This Court squarely held in Bragdon that judicial and regulatory
interpretations of Rehabilitation Act language repeated in the
ADA are highly pertinent to understanding the ADA. The
conflict between the Ninth Circuit’s interpretation of the term
“qualified individual” in the ADA and the EEOC’s and other
courts of appeals’ interpretation of the same provision in the
Rehabilitation Act warrants this Court’s review.5

5
Contrary to the Ninth Circuit’s ruling (App., infra, 16a n.10),
Congress’ inclusion of the “direct threat defense” in ADA section
12113(b) does not show that it intended to depart from the Rehab-
ilitation Act understanding of the term “qualified.” Had that been
Congress’ intent, it would have said so, rather than simply reenacting
the “qualified individual” language of the Rehabilitation Act that had
consistently been interpreted to permit exclusion of persons whose
performance of the job would cause harm to themselves. Moreover,
a 1988 amendment added an explicit “direct threat” provision to the
Rehabilitation Act that denied protection to persons with commun-
icable diseases who “would constitute a direct threat to the health or
safety of other individuals.” 29 U.S.C. § 705(20)(D). As the decisions
cited in the text demonstrate, courts understood that the existence of
this provision did not change the meaning of the term “qualified.”
21

5. Unless this Court resolves these serious conflicts now,


employers in the Tenth and Eleventh Circuits will be able to
rely on EEOC regulations defining the “direct threat” defense
to encompass threats to self; employers in the First, Fifth, and
Seventh Circuits will be able to deny employment to persons
who pose a threat to themselves because they are not
“qualified” or fail safety-based “qualification standards”; but
businesses in the Ninth Circuit will have to employ workers
who will suffer injury or death on the job.
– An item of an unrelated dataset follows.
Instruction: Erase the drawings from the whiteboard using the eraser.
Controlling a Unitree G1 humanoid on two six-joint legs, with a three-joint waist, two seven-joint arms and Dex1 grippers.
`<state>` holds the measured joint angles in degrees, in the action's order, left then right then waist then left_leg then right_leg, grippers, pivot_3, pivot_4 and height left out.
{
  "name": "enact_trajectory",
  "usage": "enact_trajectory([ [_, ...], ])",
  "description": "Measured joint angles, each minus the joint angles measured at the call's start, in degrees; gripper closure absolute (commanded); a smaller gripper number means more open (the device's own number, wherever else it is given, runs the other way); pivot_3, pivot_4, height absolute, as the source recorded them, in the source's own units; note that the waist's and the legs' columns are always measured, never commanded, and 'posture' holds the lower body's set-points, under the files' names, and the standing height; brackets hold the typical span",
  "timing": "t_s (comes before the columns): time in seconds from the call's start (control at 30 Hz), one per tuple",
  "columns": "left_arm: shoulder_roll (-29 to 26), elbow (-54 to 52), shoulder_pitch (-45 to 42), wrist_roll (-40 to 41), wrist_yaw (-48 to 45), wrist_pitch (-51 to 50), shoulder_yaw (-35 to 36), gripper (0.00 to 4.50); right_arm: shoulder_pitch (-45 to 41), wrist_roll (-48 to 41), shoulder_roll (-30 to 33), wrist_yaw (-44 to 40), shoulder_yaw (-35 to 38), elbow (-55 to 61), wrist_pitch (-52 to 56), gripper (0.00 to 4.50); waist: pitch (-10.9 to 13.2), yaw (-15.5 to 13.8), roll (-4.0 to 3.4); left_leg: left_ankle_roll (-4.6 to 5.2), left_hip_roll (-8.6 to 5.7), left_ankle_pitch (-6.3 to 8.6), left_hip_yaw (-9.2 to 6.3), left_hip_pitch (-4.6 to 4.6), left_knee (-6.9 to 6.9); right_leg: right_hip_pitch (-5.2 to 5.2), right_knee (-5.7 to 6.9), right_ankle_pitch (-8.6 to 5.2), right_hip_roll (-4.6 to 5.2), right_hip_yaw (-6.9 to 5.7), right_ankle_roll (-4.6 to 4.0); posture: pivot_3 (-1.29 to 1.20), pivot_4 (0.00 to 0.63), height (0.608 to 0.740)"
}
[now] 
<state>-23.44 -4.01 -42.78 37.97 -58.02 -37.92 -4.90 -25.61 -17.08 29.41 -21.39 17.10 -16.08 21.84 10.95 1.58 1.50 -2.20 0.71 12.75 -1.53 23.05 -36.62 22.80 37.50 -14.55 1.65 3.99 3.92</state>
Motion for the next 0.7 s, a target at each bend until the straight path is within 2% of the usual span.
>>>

Nationwide
businesses with unified employment policies will as a practical
matter have to comply with the Ninth Circuit’s ruling
everywhere. Moreover, any company doing business within the
Ninth Circuit may be sued there for ADA violations, wherever
those violations are alleged to have occurred, and so will
potentially be subject to the Ninth Circuit’s misconstruction of
the Act. Wasteful litigation over the question presented also is
sure to occur in circuits that have not yet addressed the issue.
This Court should grant certiorari to end this confusion and
ensure uniform application of the ADA throughout the Nation.
II. THE NINTH CIRCUIT’S DECISION DIS-
REGARDS THE ADA’S PLAIN LANGUAGE AND
NULLIFIES CONGRESSIONAL INTENT
According to the Ninth Circuit majority, threats to a
worker’s own health have no relevance under the ADA: the
“direct threat” defense is the “exclusive way” in which threats
to health may be taken into account, and that defense applies
only when harm is threatened to others. App., infra, 14a. That
faulty interpretation does not fit the plain language of the ADA,
is contradicted by well established canons of statutory
interpretation, and is refuted by the legislative history. It fails
to give deference to the EEOC’s reasonable interpretation to the
contrary. It also relies on a patent misreading of this Court’s
Title VII jurisprudence. Absent this Court’s intervention, the
Ninth Circuit’s “Pickwickian” decision will lead to “absurd
results” that undermine worker protection laws and force
22

unwilling employers to assist workers in disruptive and


demoralizing acts of self-destruction. Id. at 23a.
1. Three provisions of the ADA deal with a person’s
qualification for employment. First, the statute’s primary bar on
discrimination against the disabled, section 12112(a), extends
protection only to a “qualified individual with a disability,”
defined as a disabled person who “can perform the essential
functions of the employment position.” 42 U.S.C. § 12111(8).
Second, the Act provides that it is a defense to liability that a
disabled person has been screened out of a job by the
application of “qualification standards” that are “job-related and
consistent with business necessity.” Id. § 12113(a). Finally, the
Act addresses a particular “qualification standard,” specifying
that an employer “may include a requirement that an individual
shall not pose a direct threat to the health or safety of other
individuals in the workplace.” Id. § 12113(b); see also
§ 12111(3) (defining “direct threat” as a “significant risk to the
health or safety of others”).
The sum total of the Ninth Circuit’s textual analysis was to
observe that section 12113(b) does not mention threats to self,
and to conclude under the canon of interpretation expressio
unius est exclusio alterius that threats to self therefore cannot
be included within the “direct threat” defense. App., infra, 6a-
7a. The expressio unius maxim, however, “serves only as an aid
in discovering the legislative intent when that is not otherwise
manifest,” and here “too much is claimed for it.” United States
v. Barnes, 222 U.S. 513, 519 (1912).
By its plain terms, section 12113(b) sets forth only one
example of a permissible qualification standard: a qualification
standard “may include” a requirement that others not be put at
risk. The provision therefore does not purport to be an exclusive
list of safety-related qualification standards; it merely removes
doubt that avoiding harm to others is one valid qualification
standard. Section 12113(b) says nothing else about the meaning
23

of the terms “qualification standard” and “qualified individual”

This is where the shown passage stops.